What is being asked ▸ Copy out each line of the material that includes the word "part".

Source data ▸
*** Begin section ***

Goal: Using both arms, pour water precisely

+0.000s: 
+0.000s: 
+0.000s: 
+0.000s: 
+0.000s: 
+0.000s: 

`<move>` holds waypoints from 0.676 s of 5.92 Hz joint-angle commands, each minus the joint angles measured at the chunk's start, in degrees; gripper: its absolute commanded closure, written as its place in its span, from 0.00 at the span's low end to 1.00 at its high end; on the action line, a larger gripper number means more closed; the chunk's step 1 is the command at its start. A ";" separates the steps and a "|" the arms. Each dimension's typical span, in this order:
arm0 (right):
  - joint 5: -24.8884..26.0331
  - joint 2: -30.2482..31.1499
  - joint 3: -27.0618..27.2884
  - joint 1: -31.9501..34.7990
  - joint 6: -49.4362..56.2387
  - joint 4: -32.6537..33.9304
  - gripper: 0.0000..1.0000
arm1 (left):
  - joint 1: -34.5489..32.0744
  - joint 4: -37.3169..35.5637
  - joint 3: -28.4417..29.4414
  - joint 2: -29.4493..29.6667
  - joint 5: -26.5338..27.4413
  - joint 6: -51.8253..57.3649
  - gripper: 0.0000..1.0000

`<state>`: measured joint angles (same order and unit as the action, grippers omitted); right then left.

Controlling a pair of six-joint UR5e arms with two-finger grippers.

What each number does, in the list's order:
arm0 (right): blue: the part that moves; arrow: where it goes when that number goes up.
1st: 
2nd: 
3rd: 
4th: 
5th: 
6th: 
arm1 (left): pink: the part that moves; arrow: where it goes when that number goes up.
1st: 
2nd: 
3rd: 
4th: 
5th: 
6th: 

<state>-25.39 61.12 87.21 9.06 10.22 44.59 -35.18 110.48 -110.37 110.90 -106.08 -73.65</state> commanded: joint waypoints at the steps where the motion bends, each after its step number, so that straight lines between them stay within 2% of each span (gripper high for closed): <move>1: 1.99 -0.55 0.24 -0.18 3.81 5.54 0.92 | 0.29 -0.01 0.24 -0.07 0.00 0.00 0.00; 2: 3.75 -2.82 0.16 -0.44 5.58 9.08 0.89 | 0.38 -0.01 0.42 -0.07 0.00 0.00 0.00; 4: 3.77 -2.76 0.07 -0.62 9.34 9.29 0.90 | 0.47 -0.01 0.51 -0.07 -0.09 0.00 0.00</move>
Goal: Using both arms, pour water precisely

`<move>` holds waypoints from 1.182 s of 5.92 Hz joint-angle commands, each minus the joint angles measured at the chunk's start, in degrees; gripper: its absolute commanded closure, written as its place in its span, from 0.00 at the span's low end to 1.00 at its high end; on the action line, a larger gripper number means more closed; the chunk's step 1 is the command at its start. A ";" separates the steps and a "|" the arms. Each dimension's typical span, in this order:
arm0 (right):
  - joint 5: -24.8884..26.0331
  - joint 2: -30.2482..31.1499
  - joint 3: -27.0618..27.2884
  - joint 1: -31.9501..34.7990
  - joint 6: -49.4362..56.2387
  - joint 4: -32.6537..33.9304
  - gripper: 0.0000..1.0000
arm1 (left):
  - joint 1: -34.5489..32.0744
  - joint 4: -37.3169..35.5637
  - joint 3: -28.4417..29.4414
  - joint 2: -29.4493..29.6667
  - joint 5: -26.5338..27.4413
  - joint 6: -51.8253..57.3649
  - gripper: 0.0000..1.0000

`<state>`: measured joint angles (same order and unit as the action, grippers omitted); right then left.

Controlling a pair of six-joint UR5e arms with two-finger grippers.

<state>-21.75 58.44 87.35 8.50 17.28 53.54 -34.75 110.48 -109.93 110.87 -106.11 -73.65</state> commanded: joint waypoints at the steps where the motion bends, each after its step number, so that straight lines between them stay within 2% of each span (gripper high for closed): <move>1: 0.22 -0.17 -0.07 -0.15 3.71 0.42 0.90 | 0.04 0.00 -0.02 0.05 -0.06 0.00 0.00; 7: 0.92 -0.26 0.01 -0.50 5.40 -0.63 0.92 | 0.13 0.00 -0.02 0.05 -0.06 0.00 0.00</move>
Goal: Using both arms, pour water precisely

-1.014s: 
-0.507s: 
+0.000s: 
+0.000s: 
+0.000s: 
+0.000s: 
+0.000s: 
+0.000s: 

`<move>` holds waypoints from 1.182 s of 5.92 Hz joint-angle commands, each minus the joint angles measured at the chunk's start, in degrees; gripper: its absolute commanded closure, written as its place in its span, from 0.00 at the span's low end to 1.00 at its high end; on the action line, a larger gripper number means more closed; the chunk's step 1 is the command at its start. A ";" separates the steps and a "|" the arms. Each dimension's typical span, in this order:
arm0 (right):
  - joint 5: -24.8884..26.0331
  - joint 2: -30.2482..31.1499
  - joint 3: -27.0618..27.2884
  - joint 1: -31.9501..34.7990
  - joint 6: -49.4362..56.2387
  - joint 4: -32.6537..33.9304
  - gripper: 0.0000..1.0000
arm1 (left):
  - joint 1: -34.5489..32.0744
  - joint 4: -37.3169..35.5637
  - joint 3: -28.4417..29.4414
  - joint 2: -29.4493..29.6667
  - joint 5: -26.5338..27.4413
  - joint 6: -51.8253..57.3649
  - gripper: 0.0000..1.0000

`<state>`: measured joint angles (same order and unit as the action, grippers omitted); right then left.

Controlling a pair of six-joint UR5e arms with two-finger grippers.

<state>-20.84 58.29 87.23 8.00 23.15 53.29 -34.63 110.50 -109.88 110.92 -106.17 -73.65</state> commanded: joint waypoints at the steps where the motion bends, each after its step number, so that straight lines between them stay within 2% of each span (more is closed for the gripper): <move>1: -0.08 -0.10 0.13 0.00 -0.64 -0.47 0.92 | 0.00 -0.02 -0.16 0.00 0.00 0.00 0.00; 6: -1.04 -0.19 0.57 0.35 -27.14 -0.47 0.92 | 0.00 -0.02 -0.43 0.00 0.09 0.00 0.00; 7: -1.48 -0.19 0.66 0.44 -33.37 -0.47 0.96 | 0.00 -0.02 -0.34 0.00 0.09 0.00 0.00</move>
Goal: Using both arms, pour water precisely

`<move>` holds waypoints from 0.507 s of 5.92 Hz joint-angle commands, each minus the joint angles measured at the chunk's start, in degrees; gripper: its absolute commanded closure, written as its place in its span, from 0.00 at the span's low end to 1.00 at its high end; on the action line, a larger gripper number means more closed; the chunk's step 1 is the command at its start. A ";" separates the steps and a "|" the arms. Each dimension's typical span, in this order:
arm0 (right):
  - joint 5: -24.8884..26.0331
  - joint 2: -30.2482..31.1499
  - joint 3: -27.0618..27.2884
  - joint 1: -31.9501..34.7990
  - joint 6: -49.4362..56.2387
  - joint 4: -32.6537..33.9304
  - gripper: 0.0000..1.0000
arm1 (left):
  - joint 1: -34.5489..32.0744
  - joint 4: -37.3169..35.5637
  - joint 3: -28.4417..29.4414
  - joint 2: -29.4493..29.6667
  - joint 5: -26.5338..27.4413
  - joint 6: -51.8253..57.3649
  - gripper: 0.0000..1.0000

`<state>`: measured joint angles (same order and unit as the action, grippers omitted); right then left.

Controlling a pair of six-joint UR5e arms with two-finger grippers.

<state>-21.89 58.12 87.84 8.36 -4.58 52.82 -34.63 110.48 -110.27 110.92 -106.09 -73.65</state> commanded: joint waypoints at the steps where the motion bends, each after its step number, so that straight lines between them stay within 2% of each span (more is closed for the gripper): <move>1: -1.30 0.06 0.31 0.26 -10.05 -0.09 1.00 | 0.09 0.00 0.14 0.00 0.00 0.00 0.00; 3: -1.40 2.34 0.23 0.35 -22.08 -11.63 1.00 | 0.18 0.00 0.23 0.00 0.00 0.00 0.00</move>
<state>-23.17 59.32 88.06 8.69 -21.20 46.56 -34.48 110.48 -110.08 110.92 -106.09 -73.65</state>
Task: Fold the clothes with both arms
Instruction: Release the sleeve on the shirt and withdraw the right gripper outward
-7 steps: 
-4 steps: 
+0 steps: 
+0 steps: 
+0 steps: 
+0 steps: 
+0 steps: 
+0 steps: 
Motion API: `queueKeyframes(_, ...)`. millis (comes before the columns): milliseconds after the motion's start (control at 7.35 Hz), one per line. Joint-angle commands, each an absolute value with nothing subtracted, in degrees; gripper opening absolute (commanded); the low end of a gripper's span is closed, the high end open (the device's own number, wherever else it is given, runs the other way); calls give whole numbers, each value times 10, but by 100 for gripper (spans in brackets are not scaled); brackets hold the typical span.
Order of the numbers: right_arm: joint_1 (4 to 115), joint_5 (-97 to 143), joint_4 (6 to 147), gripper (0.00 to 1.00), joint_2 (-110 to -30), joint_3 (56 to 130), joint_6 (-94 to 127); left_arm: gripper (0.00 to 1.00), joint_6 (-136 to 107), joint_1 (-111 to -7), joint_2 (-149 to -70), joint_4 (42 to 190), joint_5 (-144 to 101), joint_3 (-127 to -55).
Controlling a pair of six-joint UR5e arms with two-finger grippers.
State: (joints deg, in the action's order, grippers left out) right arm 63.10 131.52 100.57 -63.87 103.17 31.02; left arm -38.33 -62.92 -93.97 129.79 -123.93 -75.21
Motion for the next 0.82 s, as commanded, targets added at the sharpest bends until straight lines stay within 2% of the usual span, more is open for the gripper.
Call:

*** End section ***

Answer to this exercise ▸
arm0 (right): blue: the part that moves; arrow: where it goes when that number goes up.
arm1 (left): pink: the part that moves; arrow: where it goes when that number goes up.

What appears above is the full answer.